What needs to be done: Would you count the lines of the listing that carry the word "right"? Give only the resulting number.

Input data:
**********
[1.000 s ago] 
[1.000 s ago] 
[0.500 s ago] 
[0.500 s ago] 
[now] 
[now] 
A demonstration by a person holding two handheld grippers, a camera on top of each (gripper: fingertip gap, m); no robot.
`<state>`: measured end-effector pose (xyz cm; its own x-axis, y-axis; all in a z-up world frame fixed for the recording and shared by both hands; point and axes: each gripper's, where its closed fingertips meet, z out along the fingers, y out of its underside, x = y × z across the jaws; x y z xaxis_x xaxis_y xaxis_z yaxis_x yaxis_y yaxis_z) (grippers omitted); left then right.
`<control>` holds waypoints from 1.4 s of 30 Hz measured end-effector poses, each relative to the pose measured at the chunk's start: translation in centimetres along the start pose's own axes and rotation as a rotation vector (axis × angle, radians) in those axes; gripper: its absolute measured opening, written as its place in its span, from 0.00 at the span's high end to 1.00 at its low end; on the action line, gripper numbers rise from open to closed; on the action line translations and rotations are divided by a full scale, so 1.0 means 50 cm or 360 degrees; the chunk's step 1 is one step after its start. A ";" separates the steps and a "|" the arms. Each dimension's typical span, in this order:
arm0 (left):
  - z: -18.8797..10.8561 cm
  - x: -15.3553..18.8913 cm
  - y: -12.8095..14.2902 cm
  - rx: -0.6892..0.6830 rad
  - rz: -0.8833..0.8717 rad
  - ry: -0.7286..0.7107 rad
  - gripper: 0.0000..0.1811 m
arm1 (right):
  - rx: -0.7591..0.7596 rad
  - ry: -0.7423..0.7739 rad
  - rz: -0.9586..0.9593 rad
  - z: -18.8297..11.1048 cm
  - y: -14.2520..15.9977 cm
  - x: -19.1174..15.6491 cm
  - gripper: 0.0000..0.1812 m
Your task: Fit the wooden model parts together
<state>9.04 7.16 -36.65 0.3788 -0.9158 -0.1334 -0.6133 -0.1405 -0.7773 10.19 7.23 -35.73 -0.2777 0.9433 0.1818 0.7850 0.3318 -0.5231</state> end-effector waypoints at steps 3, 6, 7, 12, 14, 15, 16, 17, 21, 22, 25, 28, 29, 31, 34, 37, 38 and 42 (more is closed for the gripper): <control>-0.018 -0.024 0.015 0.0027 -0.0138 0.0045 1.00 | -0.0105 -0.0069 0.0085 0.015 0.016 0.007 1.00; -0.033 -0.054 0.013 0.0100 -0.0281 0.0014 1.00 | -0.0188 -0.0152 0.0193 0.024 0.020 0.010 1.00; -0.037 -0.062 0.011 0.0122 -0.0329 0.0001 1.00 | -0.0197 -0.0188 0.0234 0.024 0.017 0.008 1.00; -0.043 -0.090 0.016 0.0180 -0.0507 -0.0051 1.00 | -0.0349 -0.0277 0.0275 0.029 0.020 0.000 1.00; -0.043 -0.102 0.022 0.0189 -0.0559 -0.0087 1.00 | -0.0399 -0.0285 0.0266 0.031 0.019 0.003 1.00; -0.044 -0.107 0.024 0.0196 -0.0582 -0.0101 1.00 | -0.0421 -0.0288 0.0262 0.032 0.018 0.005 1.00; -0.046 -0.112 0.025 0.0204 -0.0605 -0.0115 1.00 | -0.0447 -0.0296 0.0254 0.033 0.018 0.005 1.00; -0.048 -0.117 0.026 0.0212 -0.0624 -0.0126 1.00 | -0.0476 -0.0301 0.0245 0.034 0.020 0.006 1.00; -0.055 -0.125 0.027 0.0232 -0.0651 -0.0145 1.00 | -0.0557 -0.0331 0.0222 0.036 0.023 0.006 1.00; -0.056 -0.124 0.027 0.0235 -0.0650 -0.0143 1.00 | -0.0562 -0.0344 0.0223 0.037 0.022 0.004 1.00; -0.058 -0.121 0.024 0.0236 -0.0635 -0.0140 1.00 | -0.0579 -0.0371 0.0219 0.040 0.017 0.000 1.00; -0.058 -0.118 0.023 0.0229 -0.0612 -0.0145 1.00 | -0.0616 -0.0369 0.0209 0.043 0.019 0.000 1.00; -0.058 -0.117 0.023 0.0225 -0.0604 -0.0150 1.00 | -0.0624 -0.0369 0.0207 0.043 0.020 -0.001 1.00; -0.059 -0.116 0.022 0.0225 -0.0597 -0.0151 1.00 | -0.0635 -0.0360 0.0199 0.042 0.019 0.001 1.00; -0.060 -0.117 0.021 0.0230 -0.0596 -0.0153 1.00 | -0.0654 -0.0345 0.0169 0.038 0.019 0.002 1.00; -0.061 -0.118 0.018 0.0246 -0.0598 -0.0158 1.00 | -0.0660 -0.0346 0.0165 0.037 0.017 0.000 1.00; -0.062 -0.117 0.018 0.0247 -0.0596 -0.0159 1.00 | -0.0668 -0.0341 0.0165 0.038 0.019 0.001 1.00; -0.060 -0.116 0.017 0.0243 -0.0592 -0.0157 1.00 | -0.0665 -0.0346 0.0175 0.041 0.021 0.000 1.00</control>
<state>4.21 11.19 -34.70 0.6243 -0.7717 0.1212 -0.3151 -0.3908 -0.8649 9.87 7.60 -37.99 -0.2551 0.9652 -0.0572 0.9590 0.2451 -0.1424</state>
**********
Answer section: 2